| Task details |
Where does the string "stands" occur in the records below? Copy every line that holds it.
::::::::::
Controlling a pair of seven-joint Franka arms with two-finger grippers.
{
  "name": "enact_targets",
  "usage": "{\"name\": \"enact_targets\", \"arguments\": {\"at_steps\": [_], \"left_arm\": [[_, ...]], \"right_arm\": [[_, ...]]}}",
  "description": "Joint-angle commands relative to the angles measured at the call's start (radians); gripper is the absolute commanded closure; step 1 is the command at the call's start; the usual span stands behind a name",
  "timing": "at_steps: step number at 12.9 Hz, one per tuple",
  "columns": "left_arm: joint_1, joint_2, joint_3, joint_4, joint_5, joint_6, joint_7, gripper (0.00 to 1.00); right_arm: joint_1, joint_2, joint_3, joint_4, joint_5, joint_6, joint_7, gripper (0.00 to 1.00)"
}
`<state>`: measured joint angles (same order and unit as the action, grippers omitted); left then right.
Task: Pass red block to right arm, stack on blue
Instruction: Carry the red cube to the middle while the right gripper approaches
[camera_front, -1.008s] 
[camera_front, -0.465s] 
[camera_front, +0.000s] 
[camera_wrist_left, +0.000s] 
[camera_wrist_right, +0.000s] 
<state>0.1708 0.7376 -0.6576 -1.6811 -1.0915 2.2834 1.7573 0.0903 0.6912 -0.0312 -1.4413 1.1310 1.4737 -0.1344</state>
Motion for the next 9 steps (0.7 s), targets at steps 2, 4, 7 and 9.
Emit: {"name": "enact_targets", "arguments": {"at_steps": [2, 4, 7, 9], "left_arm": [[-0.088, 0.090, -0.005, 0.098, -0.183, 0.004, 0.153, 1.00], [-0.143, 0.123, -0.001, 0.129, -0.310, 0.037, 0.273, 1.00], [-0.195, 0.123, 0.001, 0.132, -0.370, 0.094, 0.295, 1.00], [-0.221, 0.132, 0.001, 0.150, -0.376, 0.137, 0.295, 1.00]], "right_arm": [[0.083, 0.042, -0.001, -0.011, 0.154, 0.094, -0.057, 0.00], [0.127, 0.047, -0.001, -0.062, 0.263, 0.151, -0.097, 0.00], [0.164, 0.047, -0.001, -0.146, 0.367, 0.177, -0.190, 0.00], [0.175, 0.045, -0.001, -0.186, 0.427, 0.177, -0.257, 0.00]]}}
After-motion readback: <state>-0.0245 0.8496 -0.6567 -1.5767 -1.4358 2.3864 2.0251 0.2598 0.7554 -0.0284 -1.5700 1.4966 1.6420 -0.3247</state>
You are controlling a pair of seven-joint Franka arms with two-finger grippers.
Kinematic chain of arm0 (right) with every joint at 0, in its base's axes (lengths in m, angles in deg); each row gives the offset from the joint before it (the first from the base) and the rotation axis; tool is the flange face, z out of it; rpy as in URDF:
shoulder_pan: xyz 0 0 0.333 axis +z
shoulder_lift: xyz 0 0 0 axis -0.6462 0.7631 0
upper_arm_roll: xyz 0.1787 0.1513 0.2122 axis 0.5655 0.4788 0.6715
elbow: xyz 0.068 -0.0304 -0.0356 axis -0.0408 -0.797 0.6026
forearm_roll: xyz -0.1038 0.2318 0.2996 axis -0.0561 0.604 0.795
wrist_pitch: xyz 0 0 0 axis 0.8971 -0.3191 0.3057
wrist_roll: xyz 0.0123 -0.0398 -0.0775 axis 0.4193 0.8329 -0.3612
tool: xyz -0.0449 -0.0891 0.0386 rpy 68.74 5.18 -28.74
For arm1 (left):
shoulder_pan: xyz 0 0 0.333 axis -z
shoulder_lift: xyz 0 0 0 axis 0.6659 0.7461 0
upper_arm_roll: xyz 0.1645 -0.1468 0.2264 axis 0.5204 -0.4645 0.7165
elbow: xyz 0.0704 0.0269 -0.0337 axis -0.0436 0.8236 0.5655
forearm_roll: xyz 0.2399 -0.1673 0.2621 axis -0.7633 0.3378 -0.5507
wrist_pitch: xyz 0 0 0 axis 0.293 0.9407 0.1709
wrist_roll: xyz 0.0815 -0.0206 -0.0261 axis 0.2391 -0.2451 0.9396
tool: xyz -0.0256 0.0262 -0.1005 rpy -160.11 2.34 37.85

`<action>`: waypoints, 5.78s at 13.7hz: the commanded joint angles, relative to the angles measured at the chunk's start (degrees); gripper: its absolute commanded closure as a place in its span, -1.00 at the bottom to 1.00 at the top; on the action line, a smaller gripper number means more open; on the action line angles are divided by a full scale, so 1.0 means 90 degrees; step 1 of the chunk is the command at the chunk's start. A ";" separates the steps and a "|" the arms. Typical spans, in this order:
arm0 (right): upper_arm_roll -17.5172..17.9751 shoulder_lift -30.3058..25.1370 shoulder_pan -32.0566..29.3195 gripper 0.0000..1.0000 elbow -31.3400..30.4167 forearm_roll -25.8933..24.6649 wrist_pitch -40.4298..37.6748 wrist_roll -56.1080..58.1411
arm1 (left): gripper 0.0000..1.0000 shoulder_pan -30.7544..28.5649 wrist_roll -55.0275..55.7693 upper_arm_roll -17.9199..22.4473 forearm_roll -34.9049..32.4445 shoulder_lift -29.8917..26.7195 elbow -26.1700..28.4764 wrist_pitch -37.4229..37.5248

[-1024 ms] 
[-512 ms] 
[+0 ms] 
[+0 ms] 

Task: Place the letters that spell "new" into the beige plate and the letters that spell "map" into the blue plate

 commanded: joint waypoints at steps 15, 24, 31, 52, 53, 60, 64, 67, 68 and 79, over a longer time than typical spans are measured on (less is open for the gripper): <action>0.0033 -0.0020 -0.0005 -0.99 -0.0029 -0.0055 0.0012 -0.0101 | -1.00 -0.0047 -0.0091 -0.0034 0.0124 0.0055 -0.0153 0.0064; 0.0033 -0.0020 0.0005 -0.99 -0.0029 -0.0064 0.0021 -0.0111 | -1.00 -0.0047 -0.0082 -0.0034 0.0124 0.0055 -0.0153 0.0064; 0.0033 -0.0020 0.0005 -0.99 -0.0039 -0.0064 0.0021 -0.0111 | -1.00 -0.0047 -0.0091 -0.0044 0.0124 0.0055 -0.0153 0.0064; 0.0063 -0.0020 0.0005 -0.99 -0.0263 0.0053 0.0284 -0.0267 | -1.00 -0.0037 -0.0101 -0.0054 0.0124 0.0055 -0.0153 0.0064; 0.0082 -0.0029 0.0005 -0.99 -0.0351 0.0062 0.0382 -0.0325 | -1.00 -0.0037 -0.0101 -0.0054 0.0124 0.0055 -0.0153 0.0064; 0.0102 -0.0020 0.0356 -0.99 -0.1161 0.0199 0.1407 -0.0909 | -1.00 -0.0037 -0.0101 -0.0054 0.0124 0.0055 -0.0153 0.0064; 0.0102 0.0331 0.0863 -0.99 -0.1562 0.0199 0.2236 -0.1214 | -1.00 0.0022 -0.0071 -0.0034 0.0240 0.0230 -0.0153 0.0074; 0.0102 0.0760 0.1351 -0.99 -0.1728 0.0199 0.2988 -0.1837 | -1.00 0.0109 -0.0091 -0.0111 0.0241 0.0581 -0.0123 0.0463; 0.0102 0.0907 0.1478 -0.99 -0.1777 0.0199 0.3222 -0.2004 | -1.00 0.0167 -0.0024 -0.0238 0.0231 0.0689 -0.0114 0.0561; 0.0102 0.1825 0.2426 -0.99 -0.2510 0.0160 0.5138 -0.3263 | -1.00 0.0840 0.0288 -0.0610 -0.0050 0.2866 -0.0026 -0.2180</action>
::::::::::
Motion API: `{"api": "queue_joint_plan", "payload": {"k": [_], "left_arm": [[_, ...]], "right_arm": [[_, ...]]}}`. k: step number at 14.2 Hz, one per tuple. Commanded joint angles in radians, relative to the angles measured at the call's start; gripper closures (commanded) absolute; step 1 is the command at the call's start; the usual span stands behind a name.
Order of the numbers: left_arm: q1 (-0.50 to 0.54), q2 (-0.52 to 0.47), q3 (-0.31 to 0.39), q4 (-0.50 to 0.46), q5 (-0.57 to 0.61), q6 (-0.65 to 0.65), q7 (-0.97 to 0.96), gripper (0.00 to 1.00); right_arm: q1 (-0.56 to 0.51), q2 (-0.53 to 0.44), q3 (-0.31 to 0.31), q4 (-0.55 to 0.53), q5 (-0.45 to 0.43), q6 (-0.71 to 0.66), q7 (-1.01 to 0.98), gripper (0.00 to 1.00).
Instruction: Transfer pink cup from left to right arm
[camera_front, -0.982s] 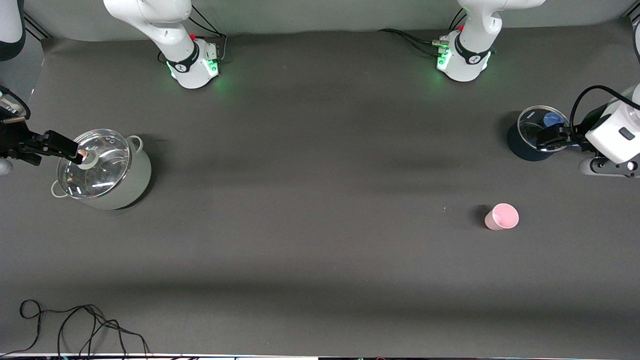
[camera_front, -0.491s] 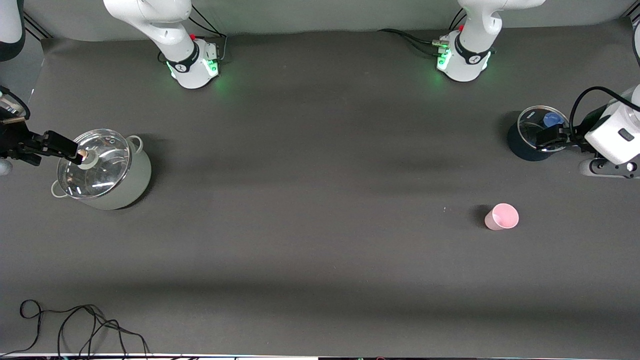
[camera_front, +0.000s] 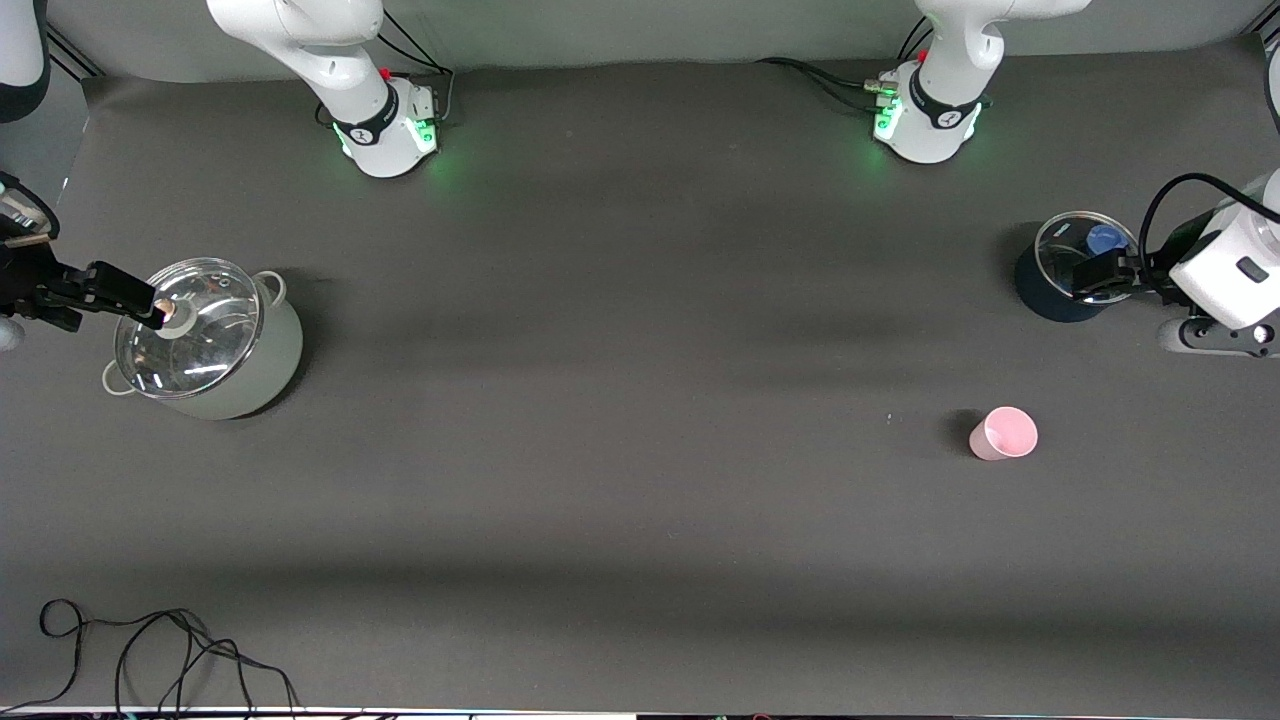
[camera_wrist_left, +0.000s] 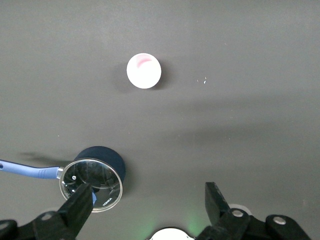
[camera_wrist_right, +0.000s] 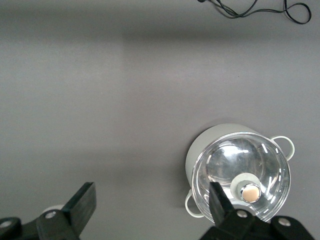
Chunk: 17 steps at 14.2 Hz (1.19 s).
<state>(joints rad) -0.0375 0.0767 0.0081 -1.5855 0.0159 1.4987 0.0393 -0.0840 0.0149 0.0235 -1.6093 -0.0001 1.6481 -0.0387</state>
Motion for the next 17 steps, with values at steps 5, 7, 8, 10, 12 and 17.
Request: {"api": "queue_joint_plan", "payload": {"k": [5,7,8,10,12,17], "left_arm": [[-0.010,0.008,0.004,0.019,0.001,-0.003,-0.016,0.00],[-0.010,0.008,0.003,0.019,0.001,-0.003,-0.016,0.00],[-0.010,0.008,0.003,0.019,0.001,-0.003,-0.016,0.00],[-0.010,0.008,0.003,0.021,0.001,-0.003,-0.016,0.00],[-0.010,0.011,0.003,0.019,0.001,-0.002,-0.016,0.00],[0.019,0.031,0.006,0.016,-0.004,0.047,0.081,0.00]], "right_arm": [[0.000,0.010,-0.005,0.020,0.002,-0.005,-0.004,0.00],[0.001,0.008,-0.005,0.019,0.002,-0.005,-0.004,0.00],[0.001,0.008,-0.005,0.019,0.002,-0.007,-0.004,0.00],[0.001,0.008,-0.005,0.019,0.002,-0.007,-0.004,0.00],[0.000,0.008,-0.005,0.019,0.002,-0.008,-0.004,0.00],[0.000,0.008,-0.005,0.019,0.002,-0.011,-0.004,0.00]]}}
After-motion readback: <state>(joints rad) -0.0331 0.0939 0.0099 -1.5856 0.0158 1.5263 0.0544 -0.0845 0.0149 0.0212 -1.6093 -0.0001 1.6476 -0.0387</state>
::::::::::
| Answer to the problem |
  "description": "Joint-angle commands relative to the angles measured at the call's start (radians); gripper is the absolute commanded closure; step 1 is the command at the call's start; the usual span stands behind a name",
Motion API: `{"api": "queue_joint_plan", "payload": {"k": [_], "left_arm": [[_, ...]], "right_arm": [[_, ...]]}}`. k: step number at 14.2 Hz, one per tuple. Commanded joint angles in radians, relative to the angles measured at the call's start; gripper closures (commanded) absolute; step 1 is the command at the call's start; the usual span stands behind a name.

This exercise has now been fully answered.